Breast cancer patients who have undergone surgery and lymph node removal may be more at risk for carpal tunnel surgery. Breast cancer patients who are on prescription drug aromatase inhibitors like exemestane/Aromasin have a higher incidence of carpal tunnel development.

The Brain is Affected by Carpal Tunnel Syndrome

There is another aspect to carpal tunnel syndrome that reflects more recent research. Carpal tunnel syndrome occurs not just due to a local change in the wrist, but neuroplasticity changes also occur within the brain. This is why symptoms often fail to resolve for months after the carpal tunnel has been released through surgery. Since the early-mid 2000’s, researchers have found that part of the brain, the somatosensory cortex starts to remodel in response to the carpal tunnel nerve entrapment

The somatosensory cortex is a region in the brain that receives input from sensory nerves throughout the body. Nerves throughout the body sense pain, touch, temperature, position of body parts, and other stimulus and sends this information to the brain to interpret and process.

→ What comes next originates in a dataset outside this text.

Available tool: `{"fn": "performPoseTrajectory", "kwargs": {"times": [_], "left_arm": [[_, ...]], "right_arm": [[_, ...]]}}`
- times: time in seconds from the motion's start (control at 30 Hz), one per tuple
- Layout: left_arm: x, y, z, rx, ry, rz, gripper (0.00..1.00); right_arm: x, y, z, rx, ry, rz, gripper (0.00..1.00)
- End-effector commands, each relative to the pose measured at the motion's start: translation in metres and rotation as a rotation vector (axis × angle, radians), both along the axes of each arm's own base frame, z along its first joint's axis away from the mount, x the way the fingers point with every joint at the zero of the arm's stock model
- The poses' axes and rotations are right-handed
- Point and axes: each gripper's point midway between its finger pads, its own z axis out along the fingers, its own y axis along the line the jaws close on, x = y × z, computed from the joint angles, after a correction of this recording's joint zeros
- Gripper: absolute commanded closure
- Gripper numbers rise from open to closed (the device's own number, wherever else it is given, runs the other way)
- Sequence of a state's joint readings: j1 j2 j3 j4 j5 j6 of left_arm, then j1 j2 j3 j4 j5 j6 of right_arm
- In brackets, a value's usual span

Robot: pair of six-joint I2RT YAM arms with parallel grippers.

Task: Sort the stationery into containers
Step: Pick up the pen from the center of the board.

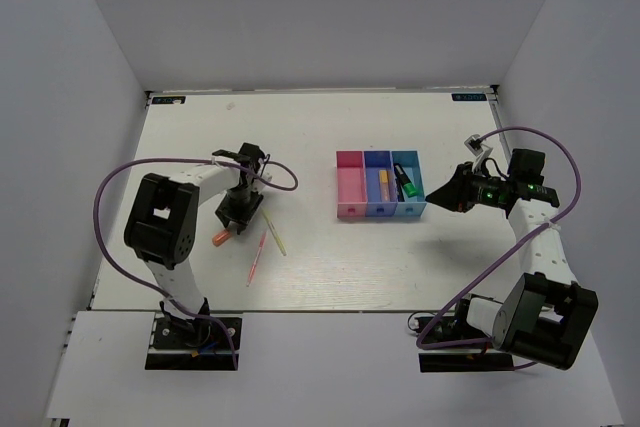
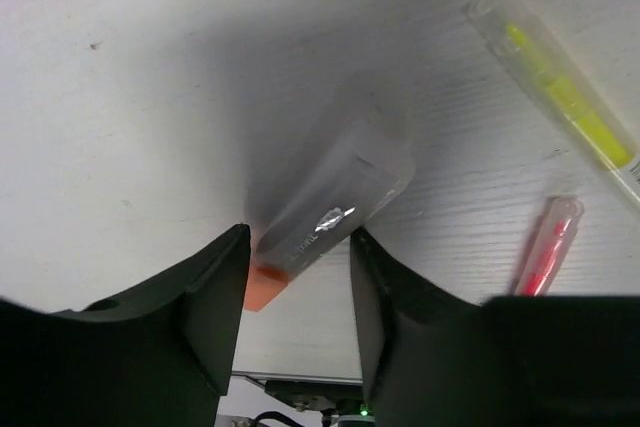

Due to the chronic pain, tingling, and inflammation within the carpal tunnel, scientists have found that the brain’s somatosensory cortex is remodeled or has undergone neuroplastic changes in carpal tunnel symdrome. This functional change may be seen with dropping items and difficulty feeling an object with the affected wrist and hand even after the ligament and nerve entrapment has been released. The brain neurons have remodeled in response to the chronic signals from the median nerve.

Long-Term NSAIDS and Steroids Not Helpful

While carpal tunnel syndrome treatment with hand stretches, wrist splints, NSAIDS, steroids or necessary surgery may provide relief, symptoms may sometimes persist despite treatment. In fact, recent research from April 2018 shows that long-term NSAIDs and oral steroid use for carpal tunnel syndrome does not provide benefit. Scientists believe symptoms persist because of how the brain has remodeled in response to the constant nerve pain and entrapment signals.

Carpal tunnel syndrome doesn’t develop overnight. It is a condition of chronic strain and unmet repair needs that build up to the point of median nerve entrapment and brain changes. This is where self-care, management of underlying risk factors and daily wear-and-tear, and nutritional fortification for nerve, brain, and connective tissues are helpful. If you experience symptoms of nerve strain and are at high risk for carpal tunnel, now is the time to be aggressive with nutritional support. Once a nerve has been damage with loss of function, feeling, and muscle atrophy, it is a long road back to recovery. Health is priceless. We often don’t realize how well our body functions until it is damaged. Protect your nerves, brain, and connective tissue with smart choices.